## TASK TO COMPLETE
What is needed is an exact copy of every entry, without the pictures.

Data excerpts
[Start of Attachment]
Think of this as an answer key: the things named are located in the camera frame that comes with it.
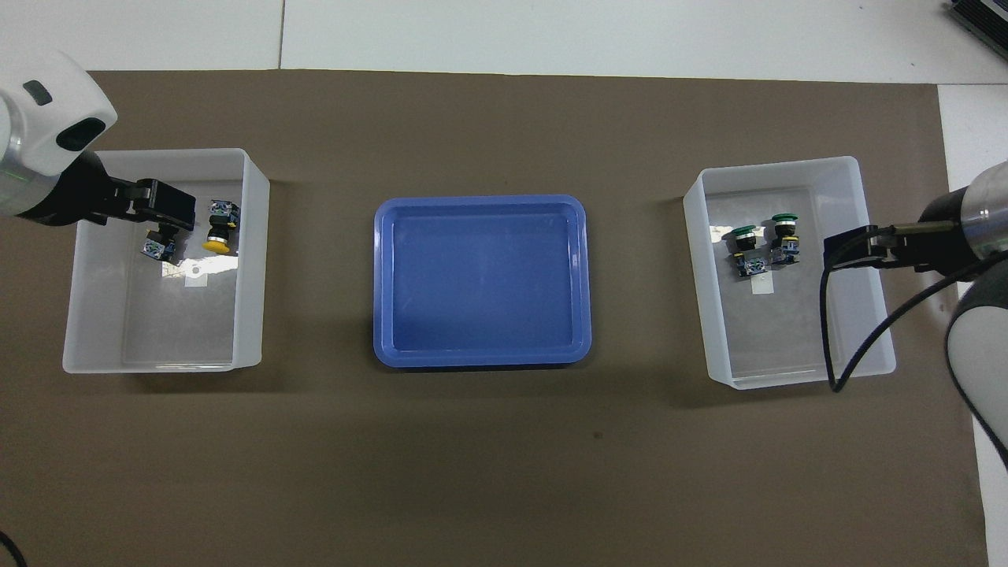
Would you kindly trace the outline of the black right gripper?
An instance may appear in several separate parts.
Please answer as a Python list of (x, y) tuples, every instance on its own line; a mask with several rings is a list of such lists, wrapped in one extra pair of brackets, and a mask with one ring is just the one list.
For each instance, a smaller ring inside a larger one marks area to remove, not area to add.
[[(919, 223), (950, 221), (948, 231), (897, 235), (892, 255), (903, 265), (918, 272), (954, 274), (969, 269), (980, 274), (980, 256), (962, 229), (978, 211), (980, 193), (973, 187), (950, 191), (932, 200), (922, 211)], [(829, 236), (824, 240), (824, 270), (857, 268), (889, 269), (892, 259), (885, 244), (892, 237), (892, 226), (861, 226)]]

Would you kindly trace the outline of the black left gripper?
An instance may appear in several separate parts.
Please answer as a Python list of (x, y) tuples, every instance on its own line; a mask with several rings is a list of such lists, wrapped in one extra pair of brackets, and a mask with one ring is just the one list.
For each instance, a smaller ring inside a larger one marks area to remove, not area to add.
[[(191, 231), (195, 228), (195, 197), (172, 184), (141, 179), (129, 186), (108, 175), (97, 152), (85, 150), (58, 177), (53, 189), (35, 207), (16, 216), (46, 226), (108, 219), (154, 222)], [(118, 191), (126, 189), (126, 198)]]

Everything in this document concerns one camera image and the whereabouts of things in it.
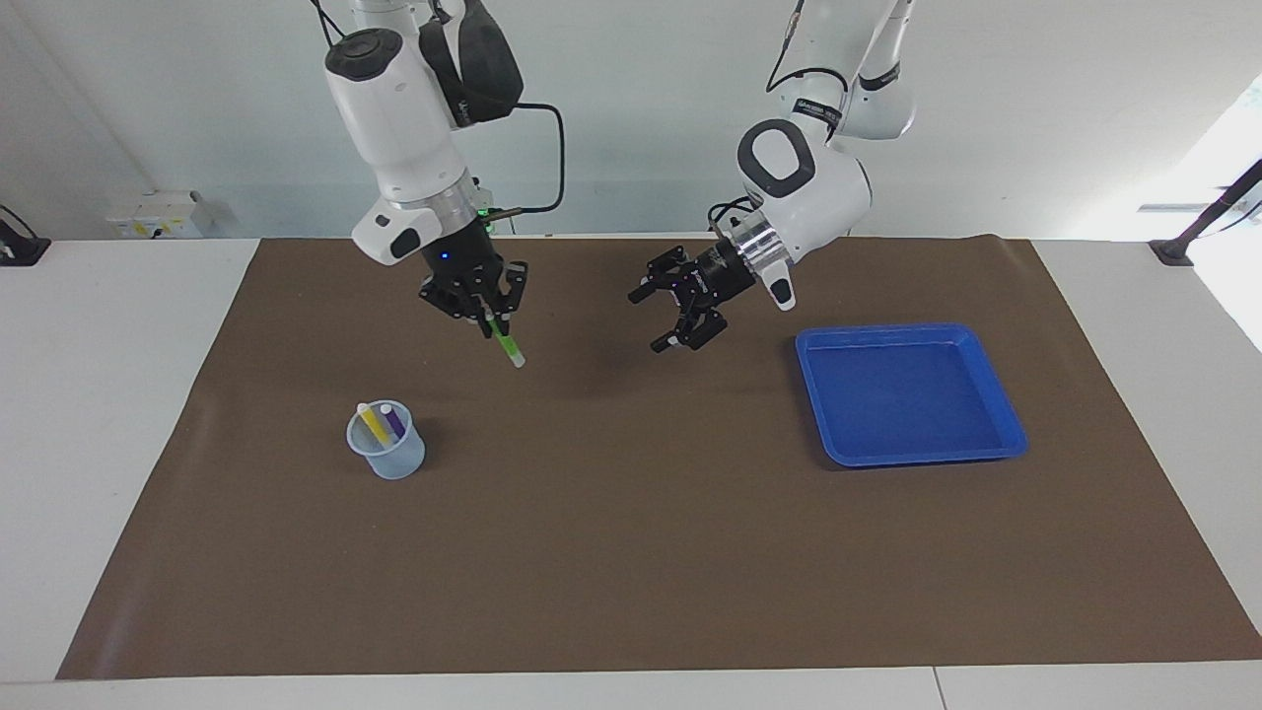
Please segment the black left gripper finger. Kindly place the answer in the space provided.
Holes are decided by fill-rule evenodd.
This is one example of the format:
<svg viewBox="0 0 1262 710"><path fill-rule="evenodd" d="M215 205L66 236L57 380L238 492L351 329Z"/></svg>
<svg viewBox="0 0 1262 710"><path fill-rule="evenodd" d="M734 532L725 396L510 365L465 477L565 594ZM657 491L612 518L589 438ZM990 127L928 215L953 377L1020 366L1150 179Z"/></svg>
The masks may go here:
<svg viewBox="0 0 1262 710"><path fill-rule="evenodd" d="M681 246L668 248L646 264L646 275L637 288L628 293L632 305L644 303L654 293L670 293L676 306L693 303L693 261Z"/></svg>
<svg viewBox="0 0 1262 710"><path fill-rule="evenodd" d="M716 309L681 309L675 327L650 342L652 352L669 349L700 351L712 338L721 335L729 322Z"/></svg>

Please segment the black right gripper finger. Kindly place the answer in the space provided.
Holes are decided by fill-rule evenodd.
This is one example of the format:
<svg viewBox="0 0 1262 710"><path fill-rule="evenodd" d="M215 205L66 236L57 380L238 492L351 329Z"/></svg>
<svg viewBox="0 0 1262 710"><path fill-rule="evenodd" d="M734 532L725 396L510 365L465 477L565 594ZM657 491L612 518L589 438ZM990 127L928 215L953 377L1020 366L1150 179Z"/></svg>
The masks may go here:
[End of Attachment]
## FINISHED TASK
Think of this as an answer key: the things named are located in the camera frame that comes with it.
Would you kindly trace the outline of the black right gripper?
An instance may appear in several separate parts.
Please answer as a Python list of (x, y) tuples, every instance on its own line; a mask with several rings is a list of such lists, wrapped in one extra pair of brackets, and a mask with one ring is just the one list.
For each instance, a smaller ring inside a larger one marks area to remove, not area to add.
[[(919, 223), (950, 221), (948, 231), (897, 235), (892, 255), (903, 265), (918, 272), (954, 274), (969, 269), (980, 274), (980, 256), (962, 229), (978, 211), (980, 193), (973, 187), (950, 191), (932, 200), (922, 211)], [(829, 236), (824, 240), (824, 270), (857, 268), (889, 269), (892, 259), (885, 244), (892, 237), (892, 226), (861, 226)]]

Would you kindly trace the outline of the black left gripper?
An instance may appear in several separate parts.
Please answer as a Python list of (x, y) tuples, every instance on its own line; a mask with several rings is a list of such lists, wrapped in one extra pair of brackets, and a mask with one ring is just the one list.
For each instance, a smaller ring inside a larger one marks area to remove, not area to add.
[[(191, 231), (195, 228), (195, 197), (172, 184), (141, 179), (129, 186), (108, 175), (97, 152), (85, 150), (58, 177), (53, 189), (35, 207), (16, 216), (46, 226), (108, 219), (154, 222)], [(118, 191), (126, 189), (126, 198)]]

Everything in this document concerns one camera image and the whereabouts of things in it.
Please segment the black left gripper finger. Kindly place the answer in the space provided.
Holes are decided by fill-rule evenodd.
This is one example of the format:
<svg viewBox="0 0 1262 710"><path fill-rule="evenodd" d="M215 205L66 236L57 380L238 492L351 329Z"/></svg>
<svg viewBox="0 0 1262 710"><path fill-rule="evenodd" d="M734 532L725 396L510 365L465 477L565 594ZM657 491L612 518L589 438ZM990 127L928 215L953 377L1020 366L1150 179Z"/></svg>
The masks may go here:
<svg viewBox="0 0 1262 710"><path fill-rule="evenodd" d="M681 246L668 248L646 264L646 275L637 288L628 293L632 305L644 303L654 293L670 293L676 306L693 303L693 261Z"/></svg>
<svg viewBox="0 0 1262 710"><path fill-rule="evenodd" d="M716 309L681 309L675 327L650 342L652 352L669 349L700 351L712 338L721 335L729 322Z"/></svg>

Please segment the black right gripper finger. Kindly place the answer in the space provided.
Holes are decided by fill-rule evenodd.
This is one example of the format:
<svg viewBox="0 0 1262 710"><path fill-rule="evenodd" d="M215 205L66 236L57 380L238 492L351 329Z"/></svg>
<svg viewBox="0 0 1262 710"><path fill-rule="evenodd" d="M734 532L725 396L510 365L465 477L565 594ZM657 491L612 518L589 438ZM990 127L928 215L953 377L1020 366L1150 179Z"/></svg>
The masks may go here:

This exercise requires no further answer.